Design of time-frequency representations using a multiform, tiltable exponential kernel

A novel Cohen's (1981) class time-frequency representation with a tiltable, generalized exponential kernel capable of attaining a wide diversity of shapes in the ambiguity function plane is proposed for improving the time-frequency analysis of multicomponent signals. The first advantage of the proposed kernel is its ability to generate a wider variety of passband shapes, e.g., rotated ellipses, generalized hyperbolas, diamonds, rectangles, parallel strips at arbitrary angles, crosses, snowflakes, etc., and narrower transition regions than conventional Cohen's class kernels; this versatility enables the new kernel to suppress undesirable cross terms in a broader variety of time-frequency scenarios.

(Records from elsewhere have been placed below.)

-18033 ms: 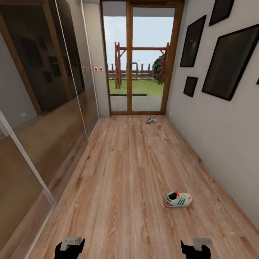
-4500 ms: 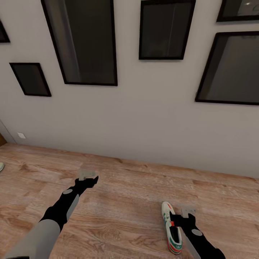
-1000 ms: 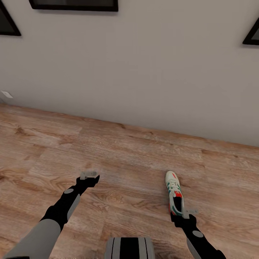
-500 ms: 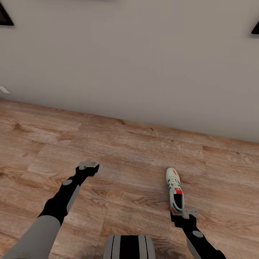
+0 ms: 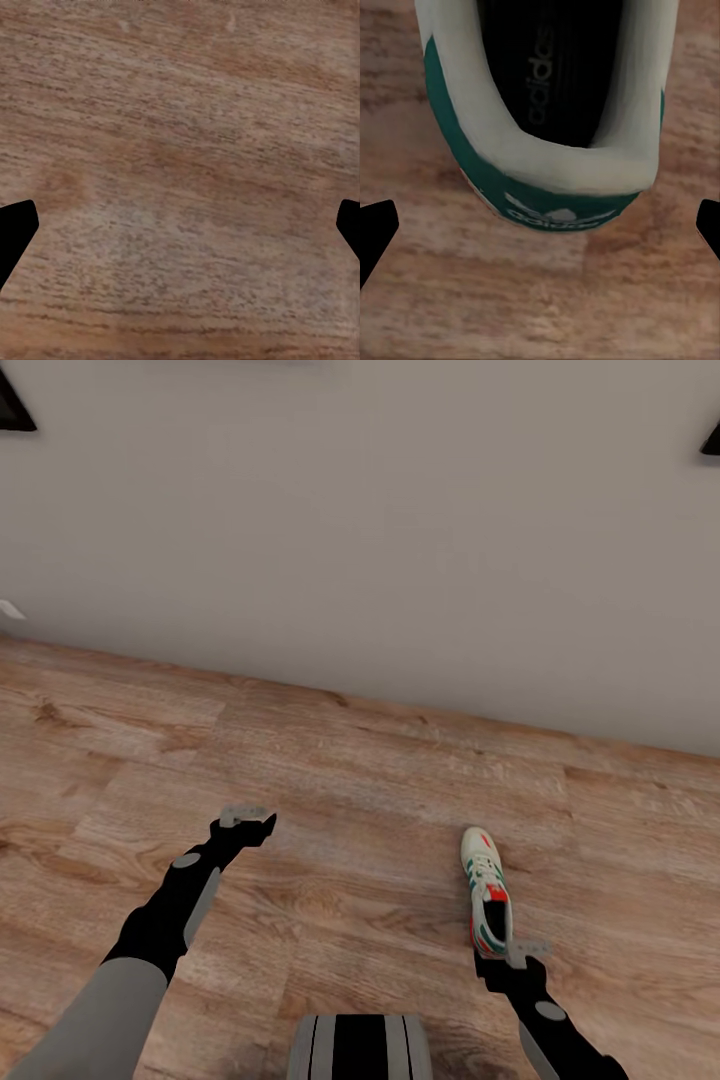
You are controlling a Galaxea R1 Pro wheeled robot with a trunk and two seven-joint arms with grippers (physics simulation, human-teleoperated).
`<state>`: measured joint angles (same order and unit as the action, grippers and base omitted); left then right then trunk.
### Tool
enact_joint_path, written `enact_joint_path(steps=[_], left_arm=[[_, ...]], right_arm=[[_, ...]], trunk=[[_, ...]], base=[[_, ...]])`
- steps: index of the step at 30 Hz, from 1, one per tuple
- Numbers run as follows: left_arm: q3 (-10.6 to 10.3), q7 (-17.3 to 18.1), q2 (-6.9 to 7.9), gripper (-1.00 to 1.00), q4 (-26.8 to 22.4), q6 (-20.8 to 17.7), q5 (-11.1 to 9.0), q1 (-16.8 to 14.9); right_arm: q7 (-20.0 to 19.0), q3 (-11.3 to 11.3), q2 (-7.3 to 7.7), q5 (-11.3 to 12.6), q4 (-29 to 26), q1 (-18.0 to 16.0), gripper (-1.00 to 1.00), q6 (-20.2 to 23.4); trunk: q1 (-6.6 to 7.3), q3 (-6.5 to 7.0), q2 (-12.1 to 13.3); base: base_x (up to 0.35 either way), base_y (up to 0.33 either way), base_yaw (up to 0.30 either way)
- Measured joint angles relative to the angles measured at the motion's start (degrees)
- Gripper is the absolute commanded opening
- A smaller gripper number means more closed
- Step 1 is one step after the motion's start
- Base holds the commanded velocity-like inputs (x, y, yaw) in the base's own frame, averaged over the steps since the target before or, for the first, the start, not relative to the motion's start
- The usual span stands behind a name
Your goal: Pick up the two gym shoes and the two sandals from the corridor floor and place them onto the hallstand (shoe rack) in the corridor, making sure they are on the rack and not on the floor. Arrange them so the two gym shoes are next to each other and the two sandals are next to each other.
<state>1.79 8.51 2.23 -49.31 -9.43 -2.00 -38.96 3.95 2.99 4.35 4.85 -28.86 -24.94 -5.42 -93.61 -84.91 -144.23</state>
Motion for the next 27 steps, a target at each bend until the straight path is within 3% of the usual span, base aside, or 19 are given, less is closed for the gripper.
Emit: enact_joint_path(steps=[10, 27], left_arm=[[0.0, 0.1, -0.01, 1.00, 0.4, 0.1, 0.0, 0.0], [0.0, 0.2, -0.01, 1.00, 0.5, 0.2, -0.1, 0.0]], right_arm=[[0.0, 0.0, 0.00, 0.0, -0.1, 0.0, 1.00, 0.0], [0.0, -0.1, 0.00, 0.0, -0.1, 0.0, 1.00, 0.0]], trunk=[[0.00, 0.00, 0.0], [-0.01, 0.00, 0.0]], base=[[0.173, 0.000, 0.000], [0.018, 0.000, 0.000]])
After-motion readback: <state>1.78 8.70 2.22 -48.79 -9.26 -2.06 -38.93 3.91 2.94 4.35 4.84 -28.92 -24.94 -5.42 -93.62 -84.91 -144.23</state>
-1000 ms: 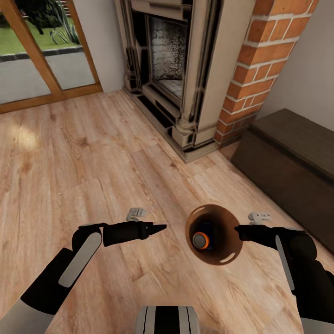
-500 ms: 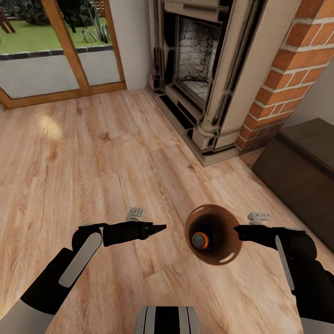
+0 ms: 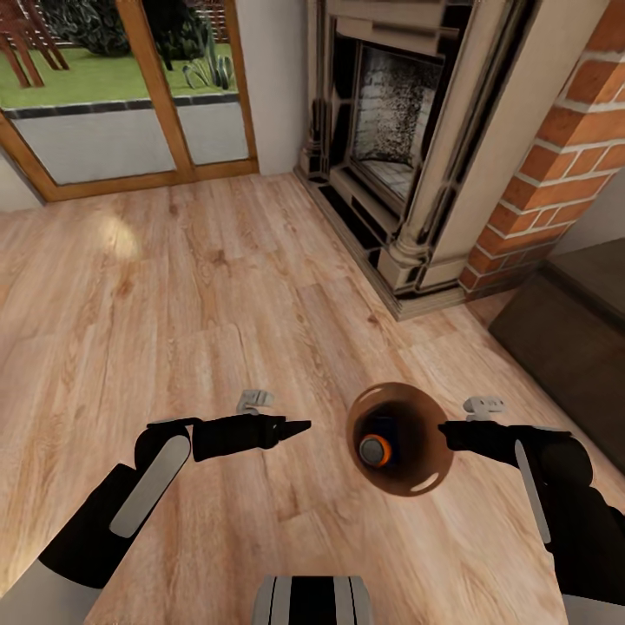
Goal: Put the three can of soda from the living room inside the tash can in the kitchen.
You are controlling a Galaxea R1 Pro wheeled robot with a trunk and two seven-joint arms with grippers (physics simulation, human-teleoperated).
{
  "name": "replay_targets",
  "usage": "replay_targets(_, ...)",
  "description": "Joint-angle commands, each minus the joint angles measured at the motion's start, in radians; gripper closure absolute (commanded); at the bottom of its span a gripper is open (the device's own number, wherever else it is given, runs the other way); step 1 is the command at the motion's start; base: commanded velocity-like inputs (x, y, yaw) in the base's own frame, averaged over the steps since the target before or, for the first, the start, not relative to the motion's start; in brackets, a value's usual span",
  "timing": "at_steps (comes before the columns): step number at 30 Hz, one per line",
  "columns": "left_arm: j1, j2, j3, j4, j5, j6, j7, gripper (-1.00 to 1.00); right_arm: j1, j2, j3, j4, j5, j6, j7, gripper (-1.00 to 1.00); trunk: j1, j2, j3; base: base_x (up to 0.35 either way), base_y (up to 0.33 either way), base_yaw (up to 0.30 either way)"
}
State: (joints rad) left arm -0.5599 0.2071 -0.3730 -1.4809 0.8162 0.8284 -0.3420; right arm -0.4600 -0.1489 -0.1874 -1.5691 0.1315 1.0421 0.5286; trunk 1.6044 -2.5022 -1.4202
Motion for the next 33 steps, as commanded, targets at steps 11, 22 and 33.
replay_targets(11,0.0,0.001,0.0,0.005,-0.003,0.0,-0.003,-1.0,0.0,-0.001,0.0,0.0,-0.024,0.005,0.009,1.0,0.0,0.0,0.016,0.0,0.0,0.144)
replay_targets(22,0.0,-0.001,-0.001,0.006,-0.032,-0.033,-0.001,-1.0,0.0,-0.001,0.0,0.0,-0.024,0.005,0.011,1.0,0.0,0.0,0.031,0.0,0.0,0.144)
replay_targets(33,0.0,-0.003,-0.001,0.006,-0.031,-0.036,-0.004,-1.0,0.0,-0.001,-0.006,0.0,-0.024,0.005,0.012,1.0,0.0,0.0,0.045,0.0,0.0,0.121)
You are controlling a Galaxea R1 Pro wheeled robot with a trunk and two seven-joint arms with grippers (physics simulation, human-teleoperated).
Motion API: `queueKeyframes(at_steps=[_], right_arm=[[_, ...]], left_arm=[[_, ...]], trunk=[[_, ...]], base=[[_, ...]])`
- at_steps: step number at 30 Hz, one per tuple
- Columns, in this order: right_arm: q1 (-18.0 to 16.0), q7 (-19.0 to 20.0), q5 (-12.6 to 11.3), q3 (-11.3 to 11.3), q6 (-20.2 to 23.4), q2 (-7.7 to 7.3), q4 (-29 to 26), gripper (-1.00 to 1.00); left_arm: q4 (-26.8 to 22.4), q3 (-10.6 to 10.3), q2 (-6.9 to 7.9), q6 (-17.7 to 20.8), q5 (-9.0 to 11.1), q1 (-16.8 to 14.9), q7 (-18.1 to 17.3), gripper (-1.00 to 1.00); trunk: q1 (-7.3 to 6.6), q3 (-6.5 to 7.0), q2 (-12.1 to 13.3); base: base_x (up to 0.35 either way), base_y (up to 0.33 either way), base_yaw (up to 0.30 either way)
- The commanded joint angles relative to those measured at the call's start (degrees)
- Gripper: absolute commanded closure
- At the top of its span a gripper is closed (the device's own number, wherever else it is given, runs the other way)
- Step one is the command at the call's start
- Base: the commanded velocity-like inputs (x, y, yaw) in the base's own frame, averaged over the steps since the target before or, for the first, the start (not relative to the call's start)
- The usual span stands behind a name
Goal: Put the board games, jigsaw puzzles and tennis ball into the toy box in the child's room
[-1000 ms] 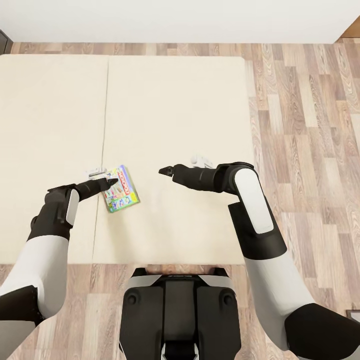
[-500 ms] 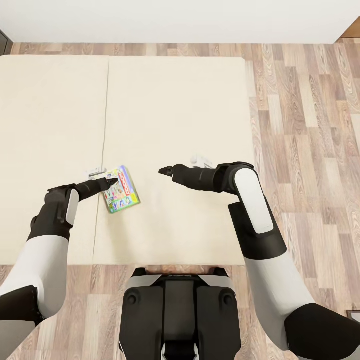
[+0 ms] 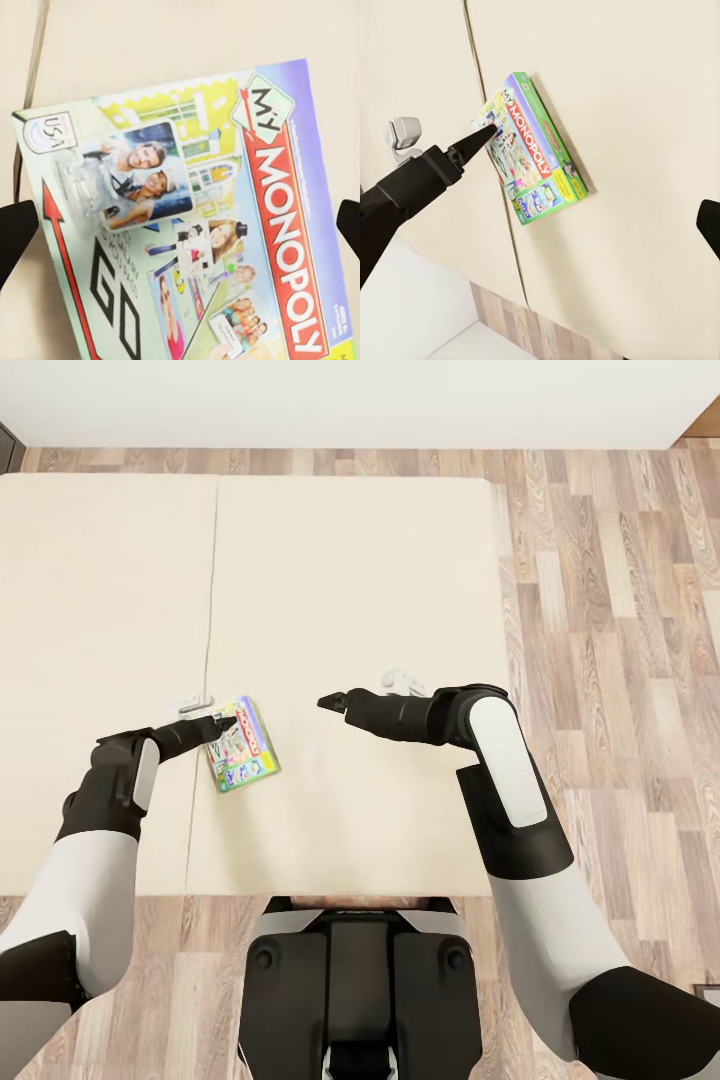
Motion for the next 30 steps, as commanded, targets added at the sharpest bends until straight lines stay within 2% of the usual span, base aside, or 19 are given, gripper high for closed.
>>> queueKeyframes(at_steps=[1,11,22,30], right_arm=[[-0.04,-0.60,-0.50,-0.01,0.13,0.02,-0.04,-1.00],[-0.04,-0.61,-0.49,-0.01,0.12,0.02,-0.04,-1.00],[-0.04,-0.60,-0.45,0.07,0.13,0.02,-0.04,-1.00],[-0.04,-0.60,-0.45,0.03,0.16,0.02,-0.04,-1.00]], left_arm=[[-0.03,0.15,-0.04,0.34,-0.11,-0.03,-0.29,-1.00],[0.46,0.10,-0.02,0.34,-0.19,-0.03,0.26,-1.00],[2.72,0.15,0.13,-0.01,-0.08,-0.03,5.56,-1.00],[3.40,0.17,0.00,-0.07,-0.11,-0.03,6.32,-1.00]], trunk=[[0.04,-0.06,-0.09],[0.04,-0.06,-0.09],[0.04,-0.06,-0.09],[0.04,-0.06,-0.09]], base=[[0.006,0.000,0.000],[0.002,0.000,0.000],[0.000,0.000,0.000],[0.000,0.000,0.000]])
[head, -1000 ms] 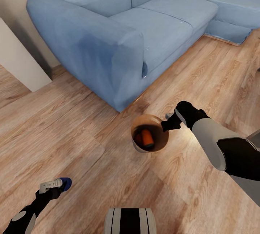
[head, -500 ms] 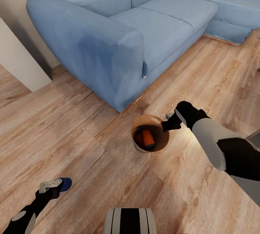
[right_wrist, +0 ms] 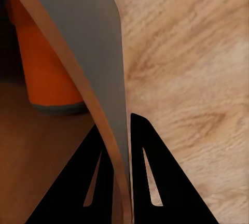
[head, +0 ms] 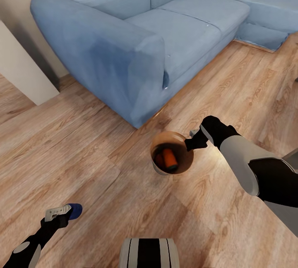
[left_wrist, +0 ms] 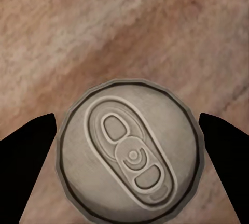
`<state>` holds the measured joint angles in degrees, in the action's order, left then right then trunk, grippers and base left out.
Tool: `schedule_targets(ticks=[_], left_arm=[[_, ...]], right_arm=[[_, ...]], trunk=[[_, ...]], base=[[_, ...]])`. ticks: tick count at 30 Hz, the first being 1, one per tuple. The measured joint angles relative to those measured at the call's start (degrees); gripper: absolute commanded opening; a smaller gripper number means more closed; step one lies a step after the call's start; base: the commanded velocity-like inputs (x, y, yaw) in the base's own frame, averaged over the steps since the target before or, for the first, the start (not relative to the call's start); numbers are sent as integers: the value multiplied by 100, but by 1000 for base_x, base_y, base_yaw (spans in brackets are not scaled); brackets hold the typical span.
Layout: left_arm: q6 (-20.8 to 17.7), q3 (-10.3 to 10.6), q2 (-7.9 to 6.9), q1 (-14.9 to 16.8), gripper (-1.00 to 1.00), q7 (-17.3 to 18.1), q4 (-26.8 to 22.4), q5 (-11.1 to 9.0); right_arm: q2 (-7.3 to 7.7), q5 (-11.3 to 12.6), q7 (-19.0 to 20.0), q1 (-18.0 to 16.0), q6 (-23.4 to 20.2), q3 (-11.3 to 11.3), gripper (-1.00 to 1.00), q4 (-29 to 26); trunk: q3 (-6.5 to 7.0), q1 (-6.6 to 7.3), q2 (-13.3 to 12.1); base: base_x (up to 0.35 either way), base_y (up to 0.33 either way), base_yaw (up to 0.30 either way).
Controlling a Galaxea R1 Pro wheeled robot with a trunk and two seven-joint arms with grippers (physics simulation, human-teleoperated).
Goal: Put the three can of soda from the living room inside the tash can in the kitchen.
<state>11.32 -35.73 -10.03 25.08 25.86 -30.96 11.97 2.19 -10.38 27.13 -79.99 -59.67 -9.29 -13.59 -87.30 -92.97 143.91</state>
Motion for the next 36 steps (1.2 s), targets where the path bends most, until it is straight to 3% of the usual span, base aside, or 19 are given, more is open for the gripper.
schedule_targets(ticks=[2, 5, 25, 26, 28, 32, 36], left_arm=[[0, 0, 0, 0, -100, 1, 0, 1], [1, 4, 1, -3, -100, -7, 11, 72], [-90, 5, 1, -3, -100, -4, -7, 72], [-166, 5, 1, -3, -100, -2, -15, 64], [-727, 5, 0, -3, -100, 21, -111, 30], [-1299, 4, 0, -2, -100, 33, -482, 14], [-2340, 4, 2, -1, -100, 195, -1443, -4]], right_arm=[[1, 7, 0, 1, -1, 3, -100, 0], [7, -19, -3, -1, 4, -4, -100, 0], [-15, -8, -1, 2, 1, -16, -100, 5], [-15, -9, -1, 4, 1, -18, -100, 10], [-17, -9, -1, 14, 0, -16, -100, 16], [-21, 11, 0, 24, -3, -11, -100, 24], [-27, -3, 0, 34, -2, -16, -100, 42]], trunk=[[0, 0, 0], [66, 8, -4], [509, 59, -31], [531, 62, -32], [575, 67, -35], [664, 78, -40], [753, 88, -45]], base=[[0, 0, 0], [0, 0, 0], [0, 0, 0], [0, 0, 0], [0, 0, 0], [0, 0, 0], [0, 0, 0]])
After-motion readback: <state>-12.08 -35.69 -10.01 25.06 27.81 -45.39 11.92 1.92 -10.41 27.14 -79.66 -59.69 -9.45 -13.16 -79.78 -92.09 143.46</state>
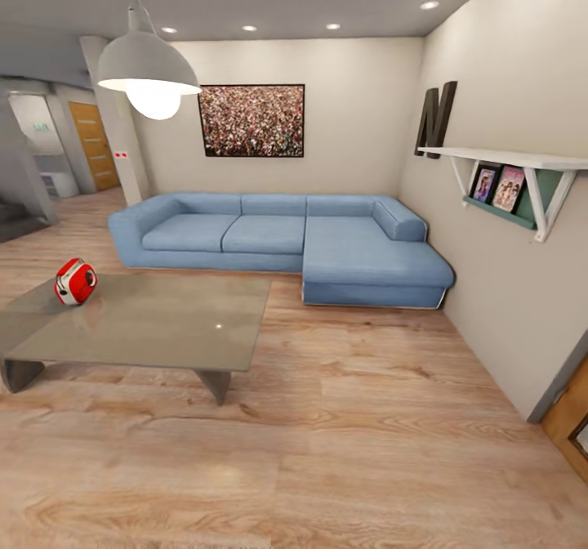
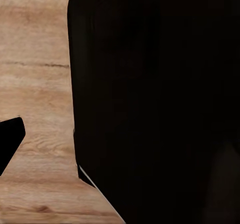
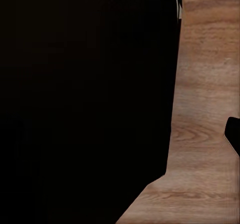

The second advantage of the new kernel is that closed form design equations can now be easily derived to select kernel parameters that meet or exceed a given set of user specified passband and stopband design criteria in the ambiguity function plane. Thirdly, it is shown that simple constraints on the parameters of the new kernel can be used to guarantee many desirable properties of time-frequency representations. The well known Choi-Williams (1989) exponential kernel, the generalized exponential kernel, and Nuttall's (1990) tilted Gaussian kernel are special cases of the proposed kernel.< >